There is something to be said about being happy and being quiet. For me, a happy mind is a calm, peaceful one; I live in the moment and accept the contentment of the day. I don't have to tell myself stories to make it through the figurative or literal snow and rain. While always optimistic when I am truly happy, I am also quiet. And I probably sigh, you know the good sigh that comes from deep within and has a bit of a high pitched squeak to it, a lot.
I've been happy lately and of course I am not complaining. I have wonderful family and friends and I have met a lovely young man who makes me giggle and feel special. I even got a job! A real one! In publishing! As Production Editor for a small Canadian publishing company located here in Halifax, I get to keep editorial and production projects on track and in doing so get an insider's view to the entire process from idea to book in hand. I even have some of my own editorial projects, more in the upcoming season, and I am delighted to work with authors and see a story come to life. It really is delightful.

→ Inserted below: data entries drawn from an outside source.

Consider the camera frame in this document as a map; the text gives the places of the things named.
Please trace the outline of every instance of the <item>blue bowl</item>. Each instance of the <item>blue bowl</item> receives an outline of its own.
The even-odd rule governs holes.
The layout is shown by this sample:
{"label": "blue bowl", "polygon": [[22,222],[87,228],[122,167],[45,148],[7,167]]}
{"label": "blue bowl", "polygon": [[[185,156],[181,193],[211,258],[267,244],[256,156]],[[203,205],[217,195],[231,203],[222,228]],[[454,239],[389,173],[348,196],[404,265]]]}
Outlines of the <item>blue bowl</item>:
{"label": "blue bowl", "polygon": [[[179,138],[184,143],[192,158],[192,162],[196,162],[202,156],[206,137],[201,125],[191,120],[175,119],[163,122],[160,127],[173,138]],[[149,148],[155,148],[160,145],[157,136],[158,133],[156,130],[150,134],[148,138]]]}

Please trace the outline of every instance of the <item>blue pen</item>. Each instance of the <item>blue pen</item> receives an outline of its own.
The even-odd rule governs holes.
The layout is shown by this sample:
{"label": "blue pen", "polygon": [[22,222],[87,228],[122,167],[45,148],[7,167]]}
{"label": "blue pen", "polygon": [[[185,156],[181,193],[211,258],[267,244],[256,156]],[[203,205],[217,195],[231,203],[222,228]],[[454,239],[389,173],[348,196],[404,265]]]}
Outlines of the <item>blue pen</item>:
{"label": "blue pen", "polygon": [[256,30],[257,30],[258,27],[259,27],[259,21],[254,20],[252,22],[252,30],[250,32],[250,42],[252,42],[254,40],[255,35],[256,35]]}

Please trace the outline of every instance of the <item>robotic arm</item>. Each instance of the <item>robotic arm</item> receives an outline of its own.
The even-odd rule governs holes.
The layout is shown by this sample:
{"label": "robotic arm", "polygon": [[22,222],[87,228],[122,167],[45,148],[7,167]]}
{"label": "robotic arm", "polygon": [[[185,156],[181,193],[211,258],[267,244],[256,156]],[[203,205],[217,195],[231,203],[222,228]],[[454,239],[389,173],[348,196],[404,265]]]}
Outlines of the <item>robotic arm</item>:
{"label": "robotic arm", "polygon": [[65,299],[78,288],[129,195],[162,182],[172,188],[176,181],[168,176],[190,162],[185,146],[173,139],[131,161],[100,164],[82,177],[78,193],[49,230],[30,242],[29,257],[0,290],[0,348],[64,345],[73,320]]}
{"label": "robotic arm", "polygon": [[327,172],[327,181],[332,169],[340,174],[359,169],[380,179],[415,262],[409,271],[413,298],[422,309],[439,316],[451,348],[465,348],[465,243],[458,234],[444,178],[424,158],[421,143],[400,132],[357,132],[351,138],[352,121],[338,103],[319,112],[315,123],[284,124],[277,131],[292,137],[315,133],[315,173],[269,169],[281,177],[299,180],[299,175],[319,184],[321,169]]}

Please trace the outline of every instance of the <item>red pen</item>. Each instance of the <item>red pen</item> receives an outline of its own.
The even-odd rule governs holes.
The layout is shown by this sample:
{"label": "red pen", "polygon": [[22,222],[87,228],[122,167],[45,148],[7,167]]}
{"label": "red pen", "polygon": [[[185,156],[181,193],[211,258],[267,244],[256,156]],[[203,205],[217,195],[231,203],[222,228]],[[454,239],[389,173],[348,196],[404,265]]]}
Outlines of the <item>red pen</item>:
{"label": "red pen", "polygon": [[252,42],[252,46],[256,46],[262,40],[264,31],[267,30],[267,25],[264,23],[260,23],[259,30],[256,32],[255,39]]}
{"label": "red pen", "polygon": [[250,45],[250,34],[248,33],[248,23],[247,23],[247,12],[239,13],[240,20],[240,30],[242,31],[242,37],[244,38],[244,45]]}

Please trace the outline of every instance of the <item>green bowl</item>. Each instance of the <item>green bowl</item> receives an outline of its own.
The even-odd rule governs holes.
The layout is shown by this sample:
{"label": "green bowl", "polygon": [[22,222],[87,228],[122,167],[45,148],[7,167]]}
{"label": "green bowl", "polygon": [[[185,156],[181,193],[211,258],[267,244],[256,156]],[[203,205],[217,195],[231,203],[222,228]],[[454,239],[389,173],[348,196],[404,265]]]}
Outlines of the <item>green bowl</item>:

And I feel like a bit of a cliche - writer can't make it as a writer so she becomes an editor?
Please pray for me that this is not my fate - please pray that I may provide guidance to wayward writers and in turn help bring my own stories to Can Lit Magazines and Anthologies - dare I dream big?
I've been missing my own stories, so caught up in the real life peace and happy and quiet of my world at the moment. I may have to do something dreadfully dramatic if only to write about it. I promise not to start fires.
Who really wants to read about happy beginnings, middles and endings?